Den Haag, 12 juli 2002.
De Minister van Volkshuisvesting,
Ruimtelijke Ordening en Milieubeheer,J.P. Pronk.
1 Stcrt. 2002, 82.
Toelichting
De onderhavige regeling strekt tot wijziging van de Regeling ammoniak
en veehouderij, die op 8 mei 2002, tegelijk met de Wet ammoniak en veehouderij,
in werking is getreden.
De Regeling ammoniak en veehouderij bevat onder meer een lijst met huisvestingssystemen
en bijbehorende emissiefactoren (bijlage 1) die het bevoegd gezag bij het
verlenen van milieuvergunningen moet hanteren om de ammoniakemissie uit dierenverblijven
te berekenen.
De wijziging betreft het toevoegen van een nieuw huisvestingssysteem bij
de diercategorie kraamzeugen (categorie D1.2). Bij dit systeem, opgenomen
onder nummer D 1.2.16, wordt de mestkelder onder de roosters door middel van
een vloeistofkerende polypropeen schuimwand gesplitst in een waterkanaal onder
de voorzijde van de zeug en een mestkanaal onder de achterzijde van de zeug.

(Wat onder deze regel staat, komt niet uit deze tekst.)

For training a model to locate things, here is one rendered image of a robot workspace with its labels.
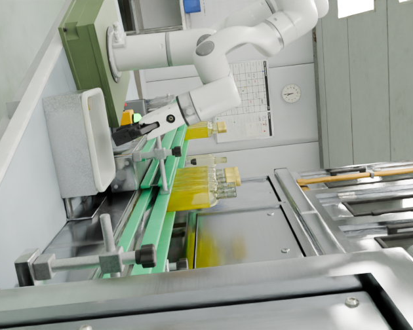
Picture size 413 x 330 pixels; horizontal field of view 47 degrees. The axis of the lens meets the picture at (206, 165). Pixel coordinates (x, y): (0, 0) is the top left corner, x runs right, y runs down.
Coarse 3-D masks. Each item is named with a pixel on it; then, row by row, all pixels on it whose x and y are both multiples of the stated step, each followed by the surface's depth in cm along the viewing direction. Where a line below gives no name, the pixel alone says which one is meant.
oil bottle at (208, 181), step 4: (192, 180) 139; (196, 180) 139; (200, 180) 138; (204, 180) 138; (208, 180) 137; (212, 180) 137; (176, 184) 137; (180, 184) 136; (184, 184) 136; (188, 184) 135; (192, 184) 135; (196, 184) 135; (200, 184) 135; (212, 184) 135; (216, 184) 136
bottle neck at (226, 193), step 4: (228, 188) 132; (232, 188) 132; (220, 192) 131; (224, 192) 131; (228, 192) 131; (232, 192) 131; (236, 192) 131; (220, 196) 131; (224, 196) 131; (228, 196) 131; (232, 196) 131; (236, 196) 131
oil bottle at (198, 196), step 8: (208, 184) 133; (176, 192) 129; (184, 192) 129; (192, 192) 129; (200, 192) 129; (208, 192) 129; (216, 192) 130; (176, 200) 130; (184, 200) 130; (192, 200) 130; (200, 200) 130; (208, 200) 130; (216, 200) 130; (168, 208) 130; (176, 208) 130; (184, 208) 130; (192, 208) 130
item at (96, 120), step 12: (84, 96) 99; (96, 96) 114; (84, 108) 98; (96, 108) 114; (84, 120) 100; (96, 120) 115; (96, 132) 116; (108, 132) 116; (96, 144) 116; (108, 144) 117; (96, 156) 117; (108, 156) 117; (96, 168) 102; (108, 168) 118; (96, 180) 102; (108, 180) 111
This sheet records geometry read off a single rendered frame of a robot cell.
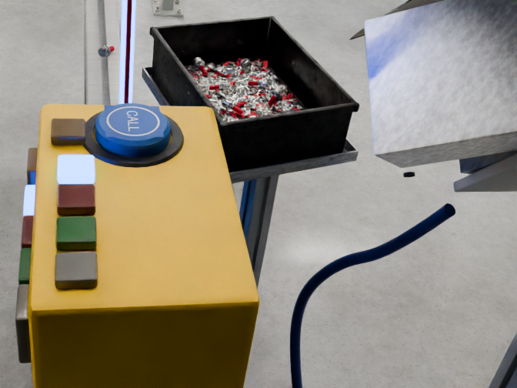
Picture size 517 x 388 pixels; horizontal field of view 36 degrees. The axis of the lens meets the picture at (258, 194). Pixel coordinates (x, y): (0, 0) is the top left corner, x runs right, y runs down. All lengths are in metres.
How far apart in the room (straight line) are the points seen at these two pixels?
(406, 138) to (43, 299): 0.44
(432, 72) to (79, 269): 0.45
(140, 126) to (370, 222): 1.73
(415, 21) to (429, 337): 1.23
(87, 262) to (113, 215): 0.04
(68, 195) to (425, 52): 0.42
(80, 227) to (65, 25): 2.53
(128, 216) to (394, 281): 1.63
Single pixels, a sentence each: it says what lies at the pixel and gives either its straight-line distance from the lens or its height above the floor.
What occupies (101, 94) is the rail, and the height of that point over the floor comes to 0.86.
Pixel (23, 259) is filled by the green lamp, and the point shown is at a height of 1.06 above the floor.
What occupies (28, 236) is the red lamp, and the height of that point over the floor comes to 1.06.
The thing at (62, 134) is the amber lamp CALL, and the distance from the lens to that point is 0.42.
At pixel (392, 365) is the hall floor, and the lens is 1.80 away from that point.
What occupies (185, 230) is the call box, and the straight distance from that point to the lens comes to 0.38.
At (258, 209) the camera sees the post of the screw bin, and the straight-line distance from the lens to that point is 0.94.
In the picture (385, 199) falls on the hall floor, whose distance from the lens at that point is 2.23.
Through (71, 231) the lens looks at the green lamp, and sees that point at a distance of 0.36.
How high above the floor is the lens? 1.32
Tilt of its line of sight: 38 degrees down
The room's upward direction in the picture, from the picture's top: 10 degrees clockwise
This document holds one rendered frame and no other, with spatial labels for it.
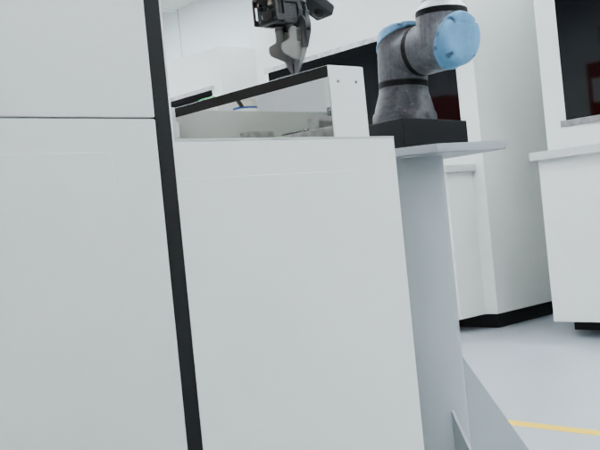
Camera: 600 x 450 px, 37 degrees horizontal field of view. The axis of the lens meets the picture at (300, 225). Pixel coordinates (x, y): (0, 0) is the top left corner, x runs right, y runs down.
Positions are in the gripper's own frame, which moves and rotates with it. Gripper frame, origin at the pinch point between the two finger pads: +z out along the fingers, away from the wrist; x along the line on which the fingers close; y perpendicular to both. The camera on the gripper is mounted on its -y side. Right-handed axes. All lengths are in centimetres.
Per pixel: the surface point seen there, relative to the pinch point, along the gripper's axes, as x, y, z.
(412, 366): 20, -3, 59
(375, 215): 20.3, 3.5, 30.4
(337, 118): 14.0, 4.4, 12.0
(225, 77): -380, -282, -79
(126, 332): 40, 68, 41
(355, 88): 14.0, -1.4, 6.4
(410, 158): -3.0, -34.8, 18.4
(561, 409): -31, -128, 98

De ammoniakemissie wordt beperkt door verkleining van het emitterend oppervlak;
dit mag niet groter zijn dan 0,8 m2 per dierplaats. De emissiefactor
van dit systeem is vastgesteld op 2,9 kg NH3 per dierplaats per
jaar. Daarmee voldoet dit huisvestingssysteem aan de toekomstige emissie-eisen
uit het ontwerp-Besluit ammoniakemissie huisvesting veehouderij.
Een gedetailleerde beschrijving van dit huisvestingssysteem met bijbehorende
tekening kan worden opgevraagd bij InfoMil te Den Haag,
tel. 070-361 0575, e-mail: info@infomil.nl.
De Minister van Volkshuisvesting,
Ruimtelijke Ordening en Milieubeheer,
J.P. Pronk.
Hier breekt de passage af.